IMF Managing Director Rodrigo Rato warned this week about the risks of high oil prices for global growth but said inflationary pressures in the main economies have not appeared.
"Governments must be vigilant with the second round of high oil prices ?which can be harmful for the world economy", said Mr. Rato following his return from a visit to Asian countries.
"So far, we see no clear signals of inflationary pressures in the leading economies. Nevertheless we're closely monitoring the situation and believe that monetary policy must also be followed closely", indicated Mr. Rato who confirmed his optimism about global expansion of "4,6% or more" in 2004.
Mr. Rato praised central banks for their prudent management but also insisted that with solid growth countries should try and solve misbalances and budget deficits if "we want to avoid currency volatility".
Regarding Japan, Mr. Rato said the country's central bank should follow on with its policy of ending deflation. However given Japan's unexpected strong recovery and deflation markets are speculating about the bank's policy of pumping money to keep liquidity and interest rates at zero.

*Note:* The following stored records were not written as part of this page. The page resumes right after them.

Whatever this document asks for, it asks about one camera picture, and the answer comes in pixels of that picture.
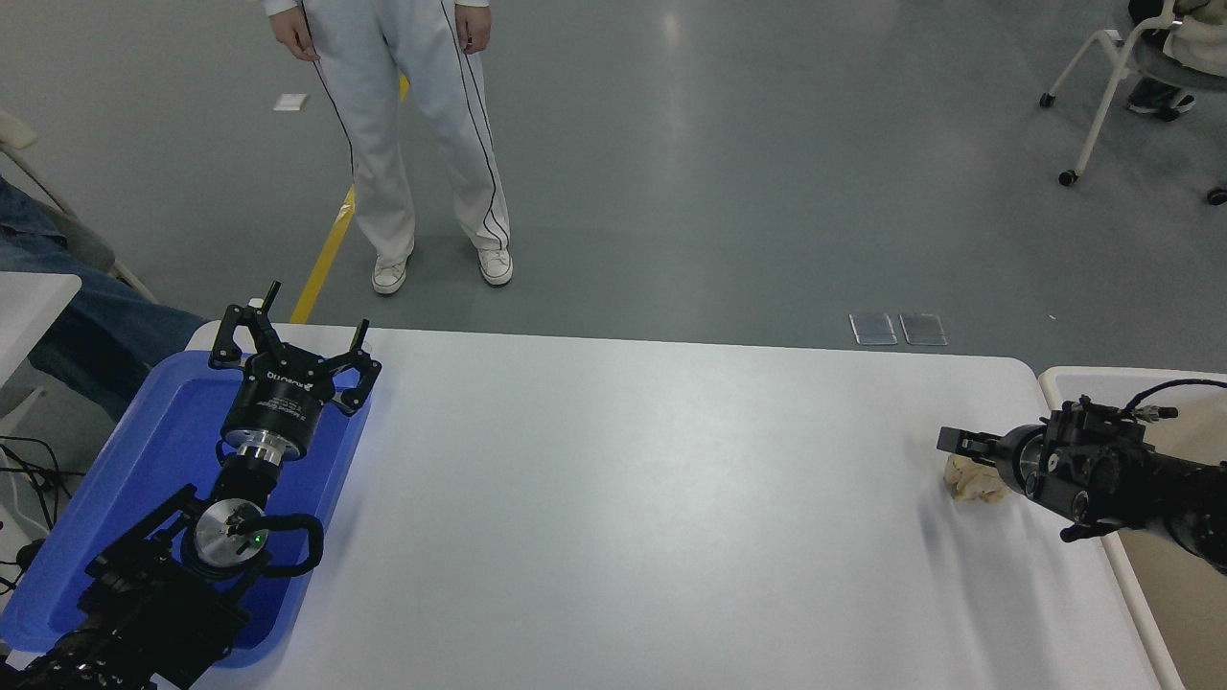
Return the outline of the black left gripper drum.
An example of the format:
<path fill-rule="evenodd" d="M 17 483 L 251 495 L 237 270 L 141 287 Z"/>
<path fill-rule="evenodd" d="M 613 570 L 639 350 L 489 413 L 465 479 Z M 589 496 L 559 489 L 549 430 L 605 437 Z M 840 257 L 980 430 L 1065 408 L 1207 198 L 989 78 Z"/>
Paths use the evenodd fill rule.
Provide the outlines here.
<path fill-rule="evenodd" d="M 222 424 L 226 443 L 237 449 L 266 432 L 288 442 L 291 449 L 309 449 L 324 403 L 335 393 L 334 374 L 323 361 L 301 347 L 245 359 L 240 393 Z"/>

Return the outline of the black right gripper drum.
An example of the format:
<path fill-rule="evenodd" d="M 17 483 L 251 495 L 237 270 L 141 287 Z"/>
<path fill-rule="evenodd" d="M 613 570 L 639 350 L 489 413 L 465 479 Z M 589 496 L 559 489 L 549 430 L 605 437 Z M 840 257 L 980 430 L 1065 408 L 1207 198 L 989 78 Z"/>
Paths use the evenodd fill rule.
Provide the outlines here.
<path fill-rule="evenodd" d="M 1045 432 L 1045 426 L 1018 426 L 996 441 L 993 463 L 1007 487 L 1025 491 L 1029 478 L 1043 467 Z"/>

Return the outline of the person's right hand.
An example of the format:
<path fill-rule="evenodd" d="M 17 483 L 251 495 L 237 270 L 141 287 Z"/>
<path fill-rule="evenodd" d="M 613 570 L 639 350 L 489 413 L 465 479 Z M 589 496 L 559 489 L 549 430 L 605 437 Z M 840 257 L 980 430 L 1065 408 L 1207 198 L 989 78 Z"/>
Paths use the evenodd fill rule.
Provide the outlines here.
<path fill-rule="evenodd" d="M 314 49 L 310 26 L 301 6 L 285 9 L 267 17 L 272 38 L 288 49 L 290 55 L 302 61 L 319 61 L 320 55 Z"/>

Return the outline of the person's left hand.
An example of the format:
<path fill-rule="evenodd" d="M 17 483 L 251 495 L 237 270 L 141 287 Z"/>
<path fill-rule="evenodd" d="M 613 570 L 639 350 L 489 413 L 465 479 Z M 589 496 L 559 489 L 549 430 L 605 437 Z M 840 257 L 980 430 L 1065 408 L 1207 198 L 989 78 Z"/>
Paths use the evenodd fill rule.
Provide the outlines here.
<path fill-rule="evenodd" d="M 464 54 L 479 54 L 488 48 L 494 14 L 488 1 L 455 1 L 456 45 Z"/>

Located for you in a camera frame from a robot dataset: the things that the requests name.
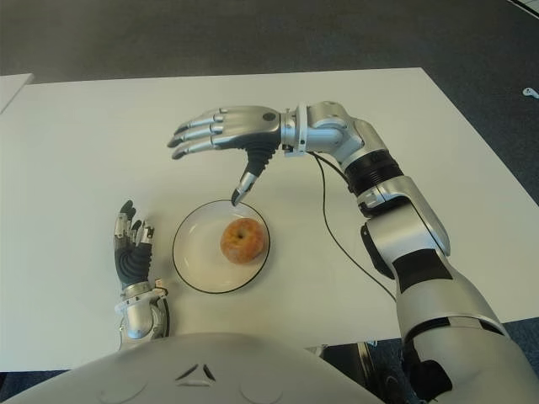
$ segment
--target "gray carpet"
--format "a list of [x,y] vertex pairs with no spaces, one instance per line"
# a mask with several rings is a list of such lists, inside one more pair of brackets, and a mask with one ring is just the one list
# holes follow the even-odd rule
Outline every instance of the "gray carpet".
[[[538,39],[505,0],[0,2],[0,72],[36,82],[421,66],[536,202]],[[537,371],[539,321],[508,329]],[[398,369],[397,351],[373,357]],[[47,376],[10,374],[0,399]]]

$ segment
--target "robotic hand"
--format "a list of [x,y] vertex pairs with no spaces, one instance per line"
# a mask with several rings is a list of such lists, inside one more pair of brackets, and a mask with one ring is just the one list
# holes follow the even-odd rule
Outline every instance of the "robotic hand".
[[441,402],[536,402],[539,384],[518,346],[473,284],[448,262],[445,228],[374,128],[331,101],[279,113],[231,107],[182,124],[173,158],[211,149],[247,150],[232,194],[237,204],[282,144],[285,154],[325,152],[348,179],[368,219],[363,243],[375,268],[397,281],[403,368],[420,398]]
[[141,221],[131,225],[135,213],[133,202],[128,200],[115,225],[116,272],[122,286],[122,302],[115,308],[123,316],[120,349],[168,336],[167,290],[160,279],[154,288],[148,282],[154,228]]

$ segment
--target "black cable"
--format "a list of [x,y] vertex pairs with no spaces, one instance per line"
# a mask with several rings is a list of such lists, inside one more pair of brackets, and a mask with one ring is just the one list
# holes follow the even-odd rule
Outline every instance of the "black cable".
[[325,159],[324,157],[322,157],[322,156],[320,156],[317,153],[314,153],[312,151],[309,151],[308,153],[311,156],[314,156],[315,158],[318,158],[318,159],[322,160],[323,162],[325,162],[326,164],[328,164],[338,175],[340,175],[340,177],[346,182],[346,185],[348,185],[348,179],[346,178],[346,176],[332,162],[330,162],[329,160]]
[[393,294],[389,291],[388,288],[386,288],[382,283],[380,283],[380,281],[378,279],[376,279],[374,276],[372,276],[371,274],[369,274],[361,265],[359,265],[351,256],[350,254],[348,254],[348,252],[343,248],[343,246],[340,245],[340,243],[337,241],[337,238],[335,238],[335,235],[334,233],[331,231],[331,229],[329,228],[329,224],[328,224],[328,217],[326,216],[326,174],[325,172],[323,171],[323,167],[322,167],[322,164],[320,163],[320,160],[323,160],[322,157],[320,157],[318,154],[315,154],[315,153],[310,153],[312,154],[312,156],[314,157],[314,159],[316,160],[318,166],[320,167],[320,173],[322,174],[322,190],[323,190],[323,193],[322,193],[322,214],[323,214],[323,221],[324,223],[326,224],[326,229],[328,229],[328,233],[329,235],[331,236],[331,238],[333,238],[335,244],[337,244],[337,246],[340,248],[340,250],[344,253],[344,255],[346,257],[349,258],[350,261],[352,261],[355,266],[359,269],[361,269],[361,271],[363,271],[363,273],[365,275],[367,275],[369,278],[371,278],[374,282],[376,282],[378,284],[378,286],[380,286],[382,289],[384,289],[384,291],[391,296],[391,298],[393,299],[393,301],[397,301],[395,299],[395,296],[393,296]]

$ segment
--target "plate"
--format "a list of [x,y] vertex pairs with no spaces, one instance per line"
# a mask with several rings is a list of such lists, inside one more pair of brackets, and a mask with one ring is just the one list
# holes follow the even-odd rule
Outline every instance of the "plate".
[[[263,227],[264,249],[251,262],[231,263],[221,252],[221,236],[236,219],[255,219]],[[241,288],[259,274],[270,253],[270,231],[264,218],[246,204],[216,200],[193,210],[179,225],[173,261],[179,277],[194,289],[226,293]]]

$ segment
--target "table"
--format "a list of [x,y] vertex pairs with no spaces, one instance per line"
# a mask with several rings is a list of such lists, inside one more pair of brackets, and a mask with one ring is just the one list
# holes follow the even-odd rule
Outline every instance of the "table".
[[[396,337],[392,301],[324,230],[311,157],[278,153],[245,200],[272,236],[253,282],[207,295],[173,269],[179,223],[228,198],[245,164],[242,151],[172,161],[165,144],[176,126],[216,106],[324,99],[376,127],[444,222],[451,263],[500,320],[537,316],[539,209],[419,68],[36,84],[0,121],[0,370],[67,369],[118,348],[112,231],[127,198],[157,228],[152,274],[170,290],[174,334],[260,332],[301,347]],[[364,219],[331,172],[328,218],[371,268]]]

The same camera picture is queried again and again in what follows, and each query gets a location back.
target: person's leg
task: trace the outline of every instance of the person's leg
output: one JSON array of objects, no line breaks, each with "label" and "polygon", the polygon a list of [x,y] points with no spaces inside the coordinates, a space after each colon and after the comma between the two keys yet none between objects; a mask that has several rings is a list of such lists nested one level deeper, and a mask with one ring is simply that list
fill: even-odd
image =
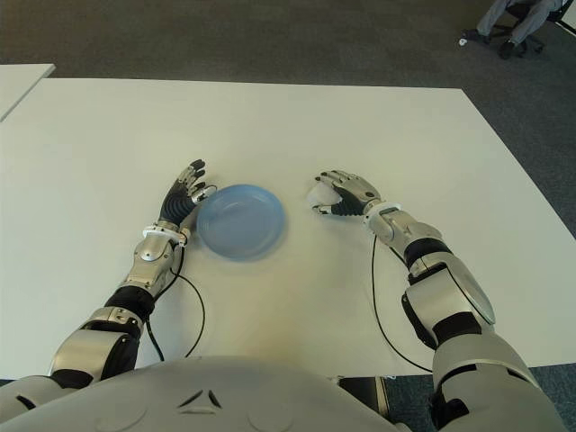
[{"label": "person's leg", "polygon": [[504,14],[508,6],[518,3],[518,0],[496,0],[488,12],[480,19],[476,30],[481,36],[488,36],[496,21]]},{"label": "person's leg", "polygon": [[512,31],[510,42],[514,45],[522,43],[528,34],[542,27],[550,12],[560,9],[561,6],[562,0],[539,0],[530,8],[526,19]]}]

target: gray carpet
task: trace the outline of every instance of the gray carpet
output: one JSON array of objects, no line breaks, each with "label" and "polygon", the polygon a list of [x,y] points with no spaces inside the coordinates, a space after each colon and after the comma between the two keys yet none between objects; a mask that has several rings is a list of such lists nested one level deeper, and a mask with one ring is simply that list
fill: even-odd
[{"label": "gray carpet", "polygon": [[[497,43],[460,48],[490,2],[0,0],[0,63],[55,63],[54,77],[460,87],[576,234],[576,38],[547,24],[541,55],[509,61]],[[574,372],[535,370],[572,431]],[[431,430],[429,379],[388,387],[392,416]]]}]

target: blue plate
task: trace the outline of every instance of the blue plate
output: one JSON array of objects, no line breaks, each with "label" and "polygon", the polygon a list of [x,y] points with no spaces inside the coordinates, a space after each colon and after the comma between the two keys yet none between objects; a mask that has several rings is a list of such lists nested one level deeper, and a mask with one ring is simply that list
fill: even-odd
[{"label": "blue plate", "polygon": [[278,198],[250,184],[226,187],[202,203],[196,228],[202,241],[223,257],[244,261],[262,257],[284,229]]}]

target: black cable
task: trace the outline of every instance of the black cable
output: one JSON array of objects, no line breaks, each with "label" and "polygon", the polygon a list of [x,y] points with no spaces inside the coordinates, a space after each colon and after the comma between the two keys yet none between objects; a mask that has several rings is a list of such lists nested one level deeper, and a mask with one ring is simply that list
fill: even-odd
[{"label": "black cable", "polygon": [[[202,338],[202,335],[204,333],[204,327],[206,325],[206,308],[204,306],[204,300],[203,300],[202,296],[200,295],[200,292],[198,291],[196,286],[192,282],[190,282],[190,280],[188,278],[186,278],[180,274],[180,272],[182,271],[182,265],[184,263],[184,255],[185,255],[184,251],[185,250],[182,249],[182,253],[180,255],[180,263],[178,264],[178,269],[176,270],[176,272],[174,272],[170,268],[170,273],[172,273],[172,275],[174,275],[174,278],[170,281],[170,283],[161,292],[159,292],[157,294],[157,296],[155,297],[154,300],[155,300],[155,302],[157,302],[158,299],[166,291],[168,291],[168,289],[174,284],[174,282],[178,278],[183,279],[186,283],[188,283],[194,289],[194,291],[196,292],[196,295],[198,295],[198,300],[200,300],[200,305],[202,306],[202,325],[200,327],[200,332],[198,333],[198,337],[194,341],[190,350],[184,356],[184,357],[188,357],[196,349],[196,347],[198,346],[198,343],[200,342],[200,339]],[[156,349],[156,352],[158,354],[158,358],[160,359],[161,362],[163,362],[164,361],[164,354],[162,353],[162,350],[160,349],[160,346],[159,346],[158,342],[156,341],[156,338],[154,337],[154,333],[152,332],[152,326],[150,325],[149,319],[147,319],[147,321],[146,321],[146,330],[148,331],[148,336],[150,338],[150,342],[152,342],[152,345]]]},{"label": "black cable", "polygon": [[[166,291],[168,291],[168,289],[174,285],[174,282],[176,282],[176,279],[178,278],[178,275],[180,275],[180,271],[182,270],[182,265],[184,264],[184,248],[181,248],[181,252],[180,252],[180,263],[178,263],[178,270],[176,271],[176,274],[174,274],[174,272],[172,272],[172,269],[170,269],[170,271],[172,272],[173,275],[175,275],[172,280],[168,283],[168,285],[166,285],[162,291],[160,291],[158,294],[156,294],[156,297],[154,297],[154,303],[156,303],[156,301],[162,296],[162,294],[164,294]],[[152,346],[154,347],[154,349],[156,349],[156,353],[158,354],[158,358],[160,359],[161,362],[164,361],[164,354],[162,353],[162,349],[160,348],[160,345],[158,344],[158,342],[156,341],[156,338],[154,337],[154,333],[152,332],[152,326],[150,325],[150,317],[148,317],[148,319],[146,319],[146,331],[148,332],[148,338],[150,339],[150,342],[152,342]]]},{"label": "black cable", "polygon": [[382,336],[384,336],[384,339],[386,339],[386,342],[388,342],[388,345],[390,346],[390,348],[392,348],[398,356],[402,357],[404,360],[406,360],[411,365],[414,365],[417,368],[422,369],[423,371],[432,373],[432,371],[430,369],[428,369],[427,367],[424,367],[424,366],[420,366],[417,363],[414,363],[409,358],[407,358],[403,353],[401,353],[398,349],[396,349],[396,346],[394,346],[392,344],[392,342],[388,339],[388,336],[386,336],[386,332],[384,331],[384,328],[382,327],[382,323],[380,322],[380,316],[378,315],[378,308],[376,308],[376,288],[375,288],[375,283],[374,283],[374,257],[376,256],[376,240],[377,239],[378,238],[376,236],[374,236],[374,242],[372,244],[372,301],[373,301],[373,306],[374,306],[374,314],[376,315],[376,322],[378,323],[378,327],[380,328],[380,332],[382,333]]},{"label": "black cable", "polygon": [[200,339],[202,338],[202,334],[204,332],[204,326],[206,325],[206,308],[204,307],[204,300],[202,299],[200,292],[194,286],[194,284],[192,282],[190,282],[188,280],[188,278],[186,278],[185,276],[182,276],[181,274],[179,274],[177,277],[179,277],[180,279],[184,279],[190,286],[192,286],[192,288],[196,291],[196,294],[198,295],[198,300],[200,300],[200,305],[202,306],[202,325],[200,326],[200,333],[198,333],[198,337],[194,341],[192,348],[190,348],[190,350],[184,356],[184,357],[188,357],[194,351],[194,349],[198,346],[198,343],[200,342]]},{"label": "black cable", "polygon": [[156,352],[158,354],[158,357],[160,358],[160,361],[163,362],[164,361],[164,354],[162,354],[162,350],[160,349],[160,345],[156,341],[156,338],[154,337],[154,333],[152,333],[152,327],[150,326],[150,320],[149,319],[146,320],[146,330],[148,331],[148,337],[150,339],[150,342],[152,342],[154,349],[156,349]]},{"label": "black cable", "polygon": [[156,294],[156,297],[154,297],[154,302],[157,302],[158,299],[160,297],[162,297],[162,295],[168,291],[168,289],[174,285],[174,282],[176,282],[176,279],[178,278],[178,275],[180,275],[180,272],[182,271],[182,265],[184,264],[184,252],[185,249],[183,247],[180,248],[181,252],[180,252],[180,263],[178,263],[178,269],[176,270],[176,273],[174,273],[172,271],[172,269],[170,269],[170,273],[172,273],[172,275],[174,275],[174,278],[170,281],[170,283],[168,285],[166,285],[162,291],[160,291],[158,294]]}]

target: tabletop
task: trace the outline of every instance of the tabletop
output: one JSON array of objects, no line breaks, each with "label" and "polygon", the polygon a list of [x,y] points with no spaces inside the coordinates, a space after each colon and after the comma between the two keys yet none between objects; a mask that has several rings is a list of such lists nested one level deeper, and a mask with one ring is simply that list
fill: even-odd
[{"label": "tabletop", "polygon": [[0,122],[53,70],[54,65],[0,65]]},{"label": "tabletop", "polygon": [[[260,185],[286,213],[280,243],[256,262],[191,242],[183,274],[207,308],[197,355],[326,376],[419,373],[377,328],[373,237],[307,203],[314,176],[339,168],[443,232],[528,365],[576,361],[576,242],[461,90],[49,78],[0,133],[3,377],[47,372],[130,270],[142,228],[196,158],[206,181]],[[386,247],[375,275],[391,340],[430,367],[401,307],[406,269]],[[200,327],[194,292],[177,283],[151,321],[166,357],[182,356]],[[137,366],[156,361],[143,336]]]}]

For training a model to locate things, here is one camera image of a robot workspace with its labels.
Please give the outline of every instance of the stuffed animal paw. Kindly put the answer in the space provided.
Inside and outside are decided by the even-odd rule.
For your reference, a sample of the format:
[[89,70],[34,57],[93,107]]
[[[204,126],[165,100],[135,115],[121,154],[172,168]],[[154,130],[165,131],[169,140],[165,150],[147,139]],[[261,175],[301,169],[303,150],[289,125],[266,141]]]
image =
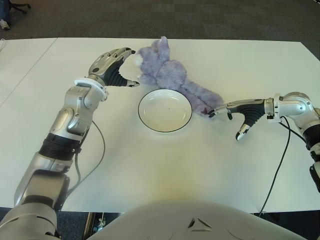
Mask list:
[[141,48],[135,62],[142,71],[138,76],[141,83],[180,92],[189,100],[192,110],[202,117],[207,117],[209,111],[224,103],[219,94],[189,80],[181,62],[170,60],[170,48],[165,36],[151,46]]

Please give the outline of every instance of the plate rim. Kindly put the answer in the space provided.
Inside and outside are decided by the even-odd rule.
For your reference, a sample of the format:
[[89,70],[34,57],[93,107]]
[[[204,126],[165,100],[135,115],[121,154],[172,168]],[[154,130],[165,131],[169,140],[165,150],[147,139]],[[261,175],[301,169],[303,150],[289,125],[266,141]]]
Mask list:
[[[150,94],[150,93],[152,93],[152,92],[155,92],[155,91],[159,91],[159,90],[170,90],[170,91],[177,92],[177,93],[181,94],[182,96],[184,96],[185,99],[186,99],[186,100],[188,101],[188,103],[190,104],[190,109],[191,109],[190,117],[189,117],[188,121],[187,121],[182,127],[179,127],[179,128],[177,128],[177,129],[175,129],[175,130],[172,130],[172,131],[159,131],[159,130],[155,130],[155,129],[149,127],[149,126],[148,126],[147,124],[145,124],[145,122],[141,119],[140,111],[139,111],[141,101],[142,101],[142,100],[145,98],[145,96],[147,96],[148,94]],[[149,128],[149,129],[151,129],[151,130],[153,130],[153,131],[155,131],[155,132],[158,132],[158,133],[172,133],[172,132],[175,132],[175,131],[178,131],[178,130],[182,129],[184,126],[186,126],[186,125],[190,122],[191,117],[192,117],[192,115],[193,115],[193,110],[192,110],[191,102],[190,102],[189,99],[188,99],[185,95],[183,95],[181,92],[178,92],[178,91],[172,90],[172,89],[168,89],[168,88],[159,88],[159,89],[155,89],[155,90],[152,90],[152,91],[147,92],[147,93],[140,99],[140,102],[139,102],[139,105],[138,105],[138,115],[139,115],[140,121],[141,121],[147,128]]]

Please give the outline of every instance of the black arm joint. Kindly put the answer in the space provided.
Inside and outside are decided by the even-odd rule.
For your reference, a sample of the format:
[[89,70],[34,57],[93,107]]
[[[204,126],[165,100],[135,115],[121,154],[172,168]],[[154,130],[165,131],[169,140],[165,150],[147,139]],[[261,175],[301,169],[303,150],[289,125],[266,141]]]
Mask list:
[[49,133],[39,153],[48,158],[70,161],[80,151],[80,141]]

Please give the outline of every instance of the gray carpet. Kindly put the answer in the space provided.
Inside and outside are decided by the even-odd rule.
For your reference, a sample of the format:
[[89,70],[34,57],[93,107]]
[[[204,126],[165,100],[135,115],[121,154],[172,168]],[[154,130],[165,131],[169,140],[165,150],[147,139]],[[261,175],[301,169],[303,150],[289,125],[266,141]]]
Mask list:
[[320,4],[313,0],[15,0],[5,39],[91,37],[302,42],[320,59]]

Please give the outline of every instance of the robotic hand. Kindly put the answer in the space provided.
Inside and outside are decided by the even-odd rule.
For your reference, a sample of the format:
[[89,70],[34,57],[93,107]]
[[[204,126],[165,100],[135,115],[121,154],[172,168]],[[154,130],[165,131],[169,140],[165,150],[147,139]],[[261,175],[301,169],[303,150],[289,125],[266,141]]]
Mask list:
[[267,114],[270,122],[281,122],[282,116],[291,118],[303,138],[306,148],[310,151],[315,164],[310,167],[311,176],[320,192],[320,109],[314,108],[309,97],[301,92],[291,92],[285,96],[276,94],[274,98],[248,99],[229,102],[209,112],[209,118],[227,113],[232,120],[233,113],[244,115],[244,123],[235,138],[240,140],[248,130]]
[[135,53],[136,51],[129,47],[123,47],[102,54],[91,65],[88,78],[96,80],[103,86],[139,86],[137,81],[127,80],[119,74],[119,68],[124,61]]
[[134,53],[123,47],[99,56],[88,77],[75,80],[66,92],[62,109],[16,189],[15,207],[0,222],[0,239],[59,237],[56,212],[66,200],[70,182],[65,173],[81,150],[99,102],[107,99],[106,86],[139,86],[119,74],[120,66]]

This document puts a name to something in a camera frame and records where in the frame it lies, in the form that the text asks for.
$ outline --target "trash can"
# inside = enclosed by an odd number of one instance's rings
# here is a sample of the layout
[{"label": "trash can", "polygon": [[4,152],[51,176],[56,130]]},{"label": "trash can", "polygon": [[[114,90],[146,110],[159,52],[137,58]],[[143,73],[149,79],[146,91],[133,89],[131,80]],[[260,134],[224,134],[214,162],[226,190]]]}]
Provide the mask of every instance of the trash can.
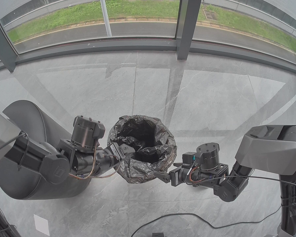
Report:
[{"label": "trash can", "polygon": [[125,143],[136,151],[126,156],[118,170],[128,183],[139,184],[155,179],[153,172],[166,172],[176,158],[174,136],[158,118],[142,115],[120,117],[109,132],[108,145],[113,142]]}]

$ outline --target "green grass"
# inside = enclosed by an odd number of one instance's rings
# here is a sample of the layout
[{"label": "green grass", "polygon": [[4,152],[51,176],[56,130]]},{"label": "green grass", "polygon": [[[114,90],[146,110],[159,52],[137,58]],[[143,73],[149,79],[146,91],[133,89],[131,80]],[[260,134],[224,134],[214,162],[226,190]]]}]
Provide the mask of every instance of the green grass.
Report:
[{"label": "green grass", "polygon": [[[177,18],[179,3],[178,0],[106,0],[106,7],[109,18],[123,16]],[[202,9],[199,10],[198,21],[206,20]],[[206,6],[206,9],[217,13],[218,21],[215,22],[218,24],[263,36],[296,52],[296,38],[268,23],[213,5]],[[59,26],[98,20],[103,21],[101,4],[91,2],[60,9],[52,14],[26,22],[9,31],[8,35],[15,43]]]}]

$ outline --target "gray tile floor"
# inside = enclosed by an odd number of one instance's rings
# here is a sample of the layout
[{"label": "gray tile floor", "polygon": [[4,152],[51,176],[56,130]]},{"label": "gray tile floor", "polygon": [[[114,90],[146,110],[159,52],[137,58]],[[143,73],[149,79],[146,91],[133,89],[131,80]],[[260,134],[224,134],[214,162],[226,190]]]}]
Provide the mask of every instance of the gray tile floor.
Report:
[{"label": "gray tile floor", "polygon": [[[101,120],[107,131],[122,115],[160,118],[182,153],[205,142],[220,144],[222,163],[234,164],[243,134],[260,124],[296,124],[296,75],[242,60],[174,52],[111,52],[40,60],[0,71],[0,110],[11,102],[36,103],[72,132],[76,115]],[[100,140],[104,146],[106,136]],[[277,178],[255,171],[255,175]],[[50,236],[131,236],[161,215],[193,212],[214,226],[258,221],[280,206],[279,184],[250,180],[237,200],[222,202],[211,189],[153,180],[128,184],[121,176],[92,180],[80,195],[19,201],[0,189],[0,207],[23,237],[36,230],[34,214],[48,220]],[[259,224],[212,229],[193,216],[172,216],[143,227],[134,237],[164,232],[176,236],[276,234],[280,211]]]}]

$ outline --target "black trash bag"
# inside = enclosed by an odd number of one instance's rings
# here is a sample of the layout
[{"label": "black trash bag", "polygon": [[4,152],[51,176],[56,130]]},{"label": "black trash bag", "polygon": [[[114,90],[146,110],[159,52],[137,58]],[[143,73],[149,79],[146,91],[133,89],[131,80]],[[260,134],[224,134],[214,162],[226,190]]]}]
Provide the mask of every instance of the black trash bag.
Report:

The Japanese central bank anticipated no changes will take place until structural consumer prices begin climbing above zero.
In support of the bank Mr. Rato said "deflationary pressures are now far weaker but there's still a risk of deflation".
He also praised Japanese Prime Minister Junichiro Koizumi for the country's strong expansion of almost 4% in 2004 after years of recession.
Regarding China Mr. Rato recommended deceleration policies to help cool the economy and a sustained long term expansion.
Mr. Rato finally indicated he saw no risks for Asian central banks which have massive holdings of US dollars as international reserves.